#### TASK GOAL
Copy exactly the lines that run from the top of the listing to the line containing "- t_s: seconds", both ends included, and omit the pictures.
↓↓↓
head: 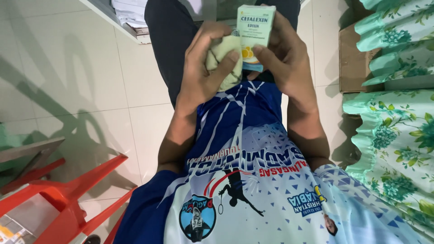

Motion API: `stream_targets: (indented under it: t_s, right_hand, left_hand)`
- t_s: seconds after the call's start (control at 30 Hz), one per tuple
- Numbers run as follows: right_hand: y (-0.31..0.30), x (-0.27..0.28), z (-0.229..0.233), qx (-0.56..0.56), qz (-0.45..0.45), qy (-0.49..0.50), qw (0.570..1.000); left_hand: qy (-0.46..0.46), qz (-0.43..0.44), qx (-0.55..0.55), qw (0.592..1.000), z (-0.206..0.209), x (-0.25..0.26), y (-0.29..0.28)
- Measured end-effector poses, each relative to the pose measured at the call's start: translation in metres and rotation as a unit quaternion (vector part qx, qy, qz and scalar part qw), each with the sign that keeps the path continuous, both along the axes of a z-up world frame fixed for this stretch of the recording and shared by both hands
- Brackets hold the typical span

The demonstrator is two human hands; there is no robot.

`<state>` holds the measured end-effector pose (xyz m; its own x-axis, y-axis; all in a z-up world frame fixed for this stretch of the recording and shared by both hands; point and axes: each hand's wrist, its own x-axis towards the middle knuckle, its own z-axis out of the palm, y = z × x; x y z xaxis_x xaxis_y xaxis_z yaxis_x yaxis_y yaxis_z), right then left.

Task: The person sits on the floor and wipes a small white box with a cloth. They rotate the box to clean different sides. Later, they place the box into a cabinet shelf and retrieve another box to wipe.

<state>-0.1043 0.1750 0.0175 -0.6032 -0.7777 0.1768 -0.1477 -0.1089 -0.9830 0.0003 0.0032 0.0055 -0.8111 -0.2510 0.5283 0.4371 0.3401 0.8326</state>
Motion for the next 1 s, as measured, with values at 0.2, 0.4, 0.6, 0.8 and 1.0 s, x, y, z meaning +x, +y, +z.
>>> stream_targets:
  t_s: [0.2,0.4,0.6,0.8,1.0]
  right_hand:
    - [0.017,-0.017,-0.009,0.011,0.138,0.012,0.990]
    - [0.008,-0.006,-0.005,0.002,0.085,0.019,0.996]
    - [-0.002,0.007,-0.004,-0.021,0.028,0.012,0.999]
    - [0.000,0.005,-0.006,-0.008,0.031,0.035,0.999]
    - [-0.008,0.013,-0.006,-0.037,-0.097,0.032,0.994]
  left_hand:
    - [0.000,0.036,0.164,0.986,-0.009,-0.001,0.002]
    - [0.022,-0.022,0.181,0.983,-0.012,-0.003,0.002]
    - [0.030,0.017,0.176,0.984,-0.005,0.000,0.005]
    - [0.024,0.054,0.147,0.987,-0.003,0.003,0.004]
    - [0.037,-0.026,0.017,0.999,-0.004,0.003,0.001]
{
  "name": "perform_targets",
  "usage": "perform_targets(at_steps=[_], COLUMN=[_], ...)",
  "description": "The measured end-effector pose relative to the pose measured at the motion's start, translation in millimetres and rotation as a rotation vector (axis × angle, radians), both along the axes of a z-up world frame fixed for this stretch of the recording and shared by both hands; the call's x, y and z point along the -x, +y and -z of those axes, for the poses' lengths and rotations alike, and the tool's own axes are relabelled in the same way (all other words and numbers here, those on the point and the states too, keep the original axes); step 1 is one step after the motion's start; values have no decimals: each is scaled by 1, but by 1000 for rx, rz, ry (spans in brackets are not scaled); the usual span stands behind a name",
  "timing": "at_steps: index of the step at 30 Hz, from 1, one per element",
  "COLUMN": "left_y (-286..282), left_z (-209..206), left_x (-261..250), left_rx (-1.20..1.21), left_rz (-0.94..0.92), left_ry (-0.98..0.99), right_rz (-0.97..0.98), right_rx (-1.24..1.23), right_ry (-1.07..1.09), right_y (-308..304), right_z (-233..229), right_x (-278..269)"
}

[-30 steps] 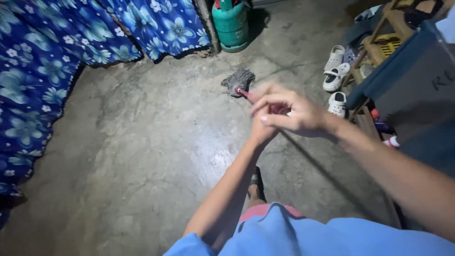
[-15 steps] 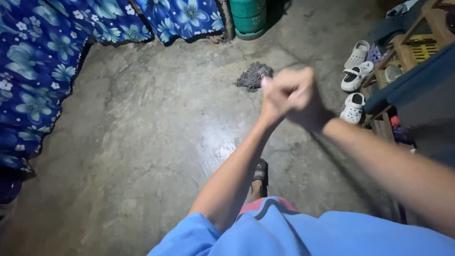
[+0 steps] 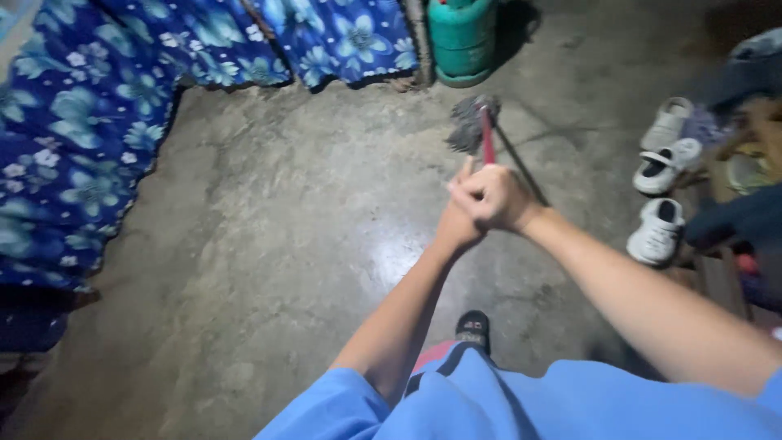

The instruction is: Mopping the concrete floor of a room using a string mop.

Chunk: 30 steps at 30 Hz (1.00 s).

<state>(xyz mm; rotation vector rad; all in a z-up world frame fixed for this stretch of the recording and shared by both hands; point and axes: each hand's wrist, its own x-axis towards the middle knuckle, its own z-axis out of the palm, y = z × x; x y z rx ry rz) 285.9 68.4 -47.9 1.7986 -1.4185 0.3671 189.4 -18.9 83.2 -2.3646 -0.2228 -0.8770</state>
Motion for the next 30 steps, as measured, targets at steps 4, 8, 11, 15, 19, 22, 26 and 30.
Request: perform_targets(at_steps=[4, 8, 11, 15, 19, 22, 26, 30], left_y=[38, 53, 41, 27, 12, -8, -36, -23], left_z=[-51, -82, -70, -66, -87, -85, -84, -161], left_x=[3, -9, -21, -27, -9, 4, 48, 99], left_rx=[-303, -287, -285, -183, -204, -99, 8, 218], left_rz=[-85, -84, -71, -51, -31, 114, 310, 654], left_ry=[367, 402, 361, 159, 235, 227, 237, 199], right_rz=[-1, 166, 194, 328, 375, 309, 356, 379], right_rx=[-132, 0, -31, -194, -220, -232, -139, -306], right_ry=[137, 238, 251, 202, 215, 166, 46, 30], right_y=[-54, -95, -94, -62, -28, -5, 18, 41], right_z=[20, 32, 21, -3, -26, -36, -66, -118], right_x=[-43, -71, -77, -53, 4, 33, 77, 125])
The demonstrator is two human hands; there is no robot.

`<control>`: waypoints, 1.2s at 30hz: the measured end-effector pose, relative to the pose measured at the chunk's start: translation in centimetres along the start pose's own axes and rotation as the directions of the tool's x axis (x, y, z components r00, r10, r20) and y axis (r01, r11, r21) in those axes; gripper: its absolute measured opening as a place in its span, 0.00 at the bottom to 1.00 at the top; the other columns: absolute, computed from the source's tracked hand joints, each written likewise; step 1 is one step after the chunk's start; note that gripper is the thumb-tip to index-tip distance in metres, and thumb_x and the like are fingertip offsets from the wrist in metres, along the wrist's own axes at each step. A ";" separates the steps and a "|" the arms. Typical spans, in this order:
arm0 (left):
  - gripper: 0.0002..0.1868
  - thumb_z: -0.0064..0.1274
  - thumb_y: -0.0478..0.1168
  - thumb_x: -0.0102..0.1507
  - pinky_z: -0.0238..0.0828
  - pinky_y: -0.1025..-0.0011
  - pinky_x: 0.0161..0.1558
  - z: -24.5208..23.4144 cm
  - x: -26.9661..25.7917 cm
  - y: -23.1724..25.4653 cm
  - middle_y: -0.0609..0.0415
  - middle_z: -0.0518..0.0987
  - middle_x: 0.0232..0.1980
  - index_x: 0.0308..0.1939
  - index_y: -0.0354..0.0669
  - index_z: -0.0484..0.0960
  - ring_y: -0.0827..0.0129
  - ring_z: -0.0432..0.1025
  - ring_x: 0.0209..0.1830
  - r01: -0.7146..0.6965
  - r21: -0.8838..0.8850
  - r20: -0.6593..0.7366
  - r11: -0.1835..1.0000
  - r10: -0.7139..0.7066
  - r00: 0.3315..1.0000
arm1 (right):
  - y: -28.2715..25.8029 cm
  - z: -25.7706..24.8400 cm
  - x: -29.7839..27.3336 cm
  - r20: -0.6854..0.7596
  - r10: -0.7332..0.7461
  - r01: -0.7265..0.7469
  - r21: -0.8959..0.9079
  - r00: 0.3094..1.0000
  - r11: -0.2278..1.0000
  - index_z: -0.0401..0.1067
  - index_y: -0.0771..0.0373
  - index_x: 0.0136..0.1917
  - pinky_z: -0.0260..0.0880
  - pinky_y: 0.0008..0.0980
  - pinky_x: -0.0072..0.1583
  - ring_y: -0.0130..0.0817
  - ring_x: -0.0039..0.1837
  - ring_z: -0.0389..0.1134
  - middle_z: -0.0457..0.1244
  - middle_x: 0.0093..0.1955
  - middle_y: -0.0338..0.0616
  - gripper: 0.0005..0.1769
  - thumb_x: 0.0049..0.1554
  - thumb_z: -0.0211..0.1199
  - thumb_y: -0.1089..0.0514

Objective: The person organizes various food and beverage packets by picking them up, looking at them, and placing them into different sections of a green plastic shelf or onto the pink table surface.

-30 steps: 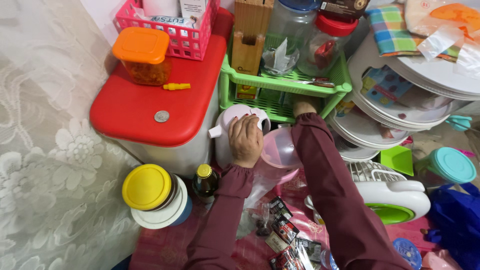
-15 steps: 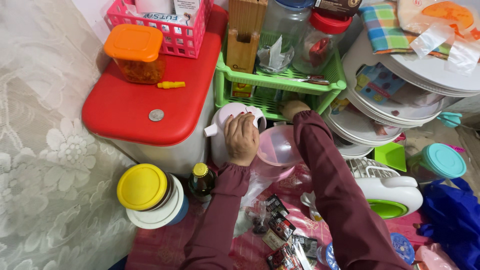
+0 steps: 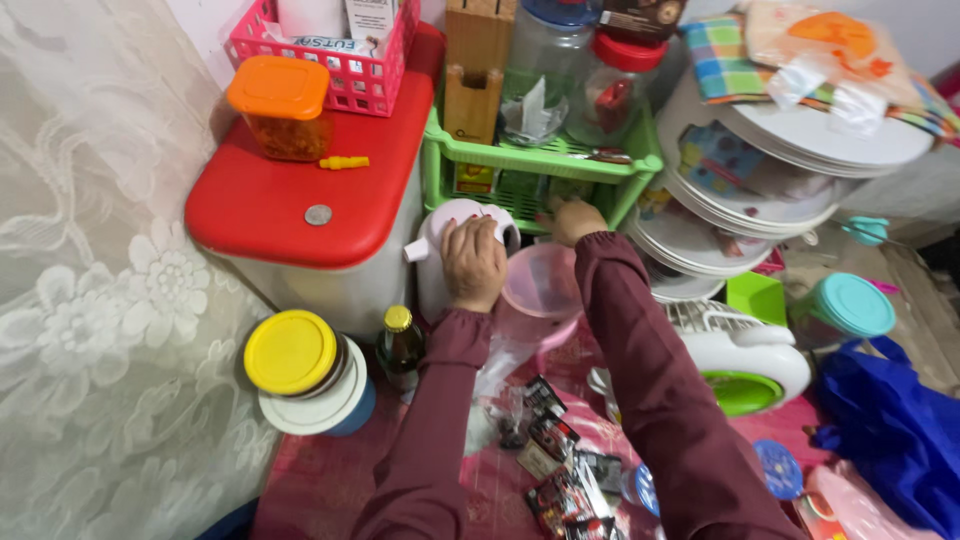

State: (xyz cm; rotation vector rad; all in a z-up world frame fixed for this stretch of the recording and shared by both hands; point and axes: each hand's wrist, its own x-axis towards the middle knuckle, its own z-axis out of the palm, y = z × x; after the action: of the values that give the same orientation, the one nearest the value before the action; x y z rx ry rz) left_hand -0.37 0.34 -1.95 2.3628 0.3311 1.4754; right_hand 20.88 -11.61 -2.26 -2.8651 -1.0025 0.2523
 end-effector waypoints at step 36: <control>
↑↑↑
#### RESPONSE TO THIS TASK
head: 

Motion API: `stream_targets: (indented under it: t_s, right_hand, left_hand)`
- t_s: seconds after the call's start (control at 30 Hz), one per tuple

This response is complete, and nothing else is pending.